Problem to solve:
Without any pictures, copy the records below once more, exactly as they are.

┌─ Extracted records

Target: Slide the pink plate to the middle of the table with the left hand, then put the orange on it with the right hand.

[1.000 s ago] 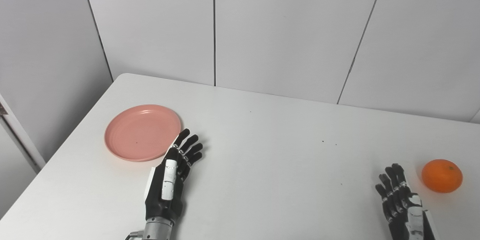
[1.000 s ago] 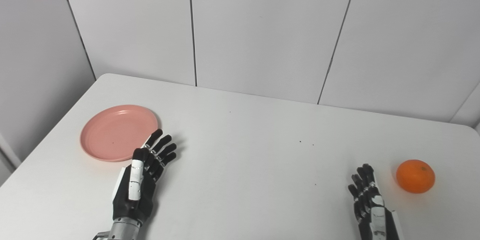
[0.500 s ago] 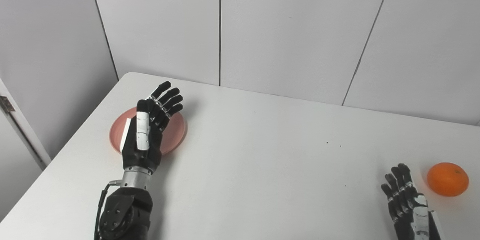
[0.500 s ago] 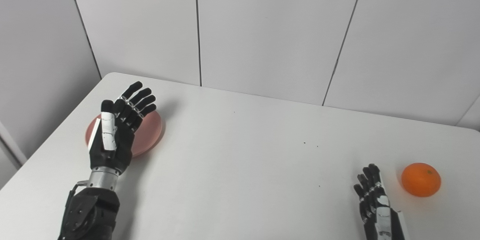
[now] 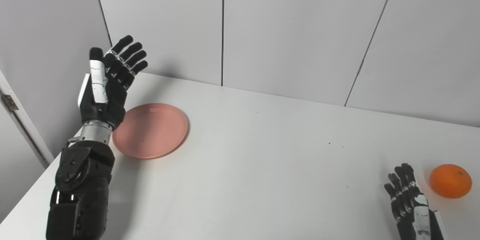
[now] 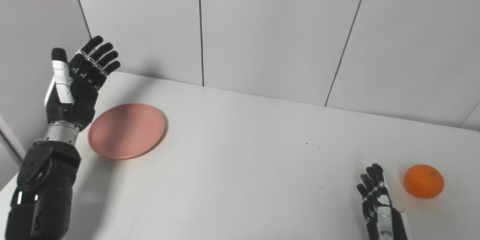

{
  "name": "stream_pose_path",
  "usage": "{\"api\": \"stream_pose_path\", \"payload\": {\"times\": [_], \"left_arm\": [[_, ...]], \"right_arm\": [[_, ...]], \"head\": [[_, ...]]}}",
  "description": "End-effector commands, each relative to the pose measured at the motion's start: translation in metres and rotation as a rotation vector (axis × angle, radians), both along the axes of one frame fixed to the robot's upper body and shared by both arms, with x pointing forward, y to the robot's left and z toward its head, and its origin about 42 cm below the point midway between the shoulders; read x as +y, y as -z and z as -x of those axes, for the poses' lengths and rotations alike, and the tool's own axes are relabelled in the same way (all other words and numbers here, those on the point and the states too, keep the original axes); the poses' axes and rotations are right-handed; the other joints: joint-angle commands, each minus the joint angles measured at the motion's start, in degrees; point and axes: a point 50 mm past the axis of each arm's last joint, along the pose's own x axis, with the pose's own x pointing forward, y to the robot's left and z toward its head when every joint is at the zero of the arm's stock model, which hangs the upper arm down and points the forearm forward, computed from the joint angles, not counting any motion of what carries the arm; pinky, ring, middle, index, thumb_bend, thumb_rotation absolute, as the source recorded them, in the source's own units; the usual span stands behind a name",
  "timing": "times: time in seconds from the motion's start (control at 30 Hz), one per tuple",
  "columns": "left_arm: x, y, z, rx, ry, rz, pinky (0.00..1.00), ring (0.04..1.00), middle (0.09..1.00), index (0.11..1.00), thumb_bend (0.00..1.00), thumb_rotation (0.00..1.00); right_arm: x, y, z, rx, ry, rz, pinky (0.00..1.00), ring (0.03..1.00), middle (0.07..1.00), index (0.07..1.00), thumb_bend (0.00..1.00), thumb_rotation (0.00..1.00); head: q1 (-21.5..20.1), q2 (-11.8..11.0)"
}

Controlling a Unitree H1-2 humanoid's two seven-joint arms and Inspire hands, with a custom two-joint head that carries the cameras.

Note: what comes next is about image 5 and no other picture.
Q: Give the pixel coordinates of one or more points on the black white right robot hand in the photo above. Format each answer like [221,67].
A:
[416,221]

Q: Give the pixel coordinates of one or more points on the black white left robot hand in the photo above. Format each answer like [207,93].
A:
[101,101]

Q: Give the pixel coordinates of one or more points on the orange fruit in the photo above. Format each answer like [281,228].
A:
[450,182]

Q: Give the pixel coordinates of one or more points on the pink round plate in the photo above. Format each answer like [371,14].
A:
[153,131]

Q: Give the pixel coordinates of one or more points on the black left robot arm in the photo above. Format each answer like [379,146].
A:
[82,195]

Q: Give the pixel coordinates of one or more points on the metal door hinge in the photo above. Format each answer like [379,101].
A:
[9,102]

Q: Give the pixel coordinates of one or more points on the white door frame post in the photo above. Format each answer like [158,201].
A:
[32,135]

└─

Written response:
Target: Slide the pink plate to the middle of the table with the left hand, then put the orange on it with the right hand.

[1.000 s ago] 
[1.000 s ago] 
[0.500 s ago] 
[0.500 s ago] 
[now] 
[now] 

{
  "name": "stream_pose_path",
  "usage": "{\"api\": \"stream_pose_path\", \"payload\": {\"times\": [_], \"left_arm\": [[_, ...]], \"right_arm\": [[_, ...]], \"head\": [[_, ...]]}}",
  "description": "End-effector commands, each relative to the pose measured at the motion's start: translation in metres and rotation as a rotation vector (axis × angle, radians), both along the axes of one frame fixed to the robot's upper body and shared by both arms, with x pointing forward, y to the robot's left and z toward its head, and its origin about 42 cm below the point midway between the shoulders; read x as +y, y as -z and z as -x of those axes, for the poses' lengths and rotations alike, and the tool's own axes are relabelled in the same way (all other words and numbers here, those on the point and the states too, keep the original axes); the poses' axes and rotations are right-handed; the other joints: joint-angle commands, each minus the joint angles measured at the motion's start, in degrees; point and axes: a point 50 mm past the axis of each arm's last joint, along the pose's own x axis, with the pose's own x pointing forward, y to the robot's left and z toward its head when every joint is at the zero of the arm's stock model, which hangs the upper arm down and points the forearm forward, computed from the joint angles, not counting any motion of what carries the arm; pinky, ring, middle, index, thumb_bend, thumb_rotation absolute, as the source recorded them, in the source's own units; the usual span stands behind a name",
  "timing": "times: time in seconds from the motion's start (control at 30 Hz), one per tuple",
  "columns": "left_arm: x, y, z, rx, ry, rz, pinky (0.00..1.00), ring (0.04..1.00), middle (0.09..1.00), index (0.11..1.00), thumb_bend (0.00..1.00), thumb_rotation (0.00..1.00); right_arm: x, y, z, rx, ry, rz, pinky (0.00..1.00), ring (0.03..1.00), middle (0.07..1.00), index (0.07..1.00), thumb_bend (0.00..1.00), thumb_rotation (0.00..1.00); head: q1 (-21.5..20.1), q2 (-11.8..11.0)"
}

Controlling a Unitree H1-2 humanoid's two seven-joint arms and Inspire hands, with a custom two-joint head that carries the cameras.

Note: what comes next is about image 5 and no other picture.
Q: Give the pixel coordinates of one or more points on the black white right robot hand in the photo above. Format each answer like [221,67].
A:
[416,221]

Q: Give the pixel coordinates of one or more points on the black white left robot hand in the photo above. Format each answer like [207,93].
A:
[101,101]

Q: Give the pixel coordinates of one or more points on the orange fruit in the photo above. Format each answer like [281,228].
A:
[450,182]

Q: Give the pixel coordinates of one or more points on the pink round plate in the photo above. Format each answer like [371,14].
A:
[153,131]

Q: Give the pixel coordinates of one or more points on the black left robot arm in the photo above. Format each answer like [379,146].
A:
[82,195]

Q: Give the pixel coordinates of one or more points on the metal door hinge in the photo above. Format each answer like [379,101].
A:
[9,102]

Q: Give the pixel coordinates of one or more points on the white door frame post in the photo above. Format each answer like [158,201].
A:
[32,135]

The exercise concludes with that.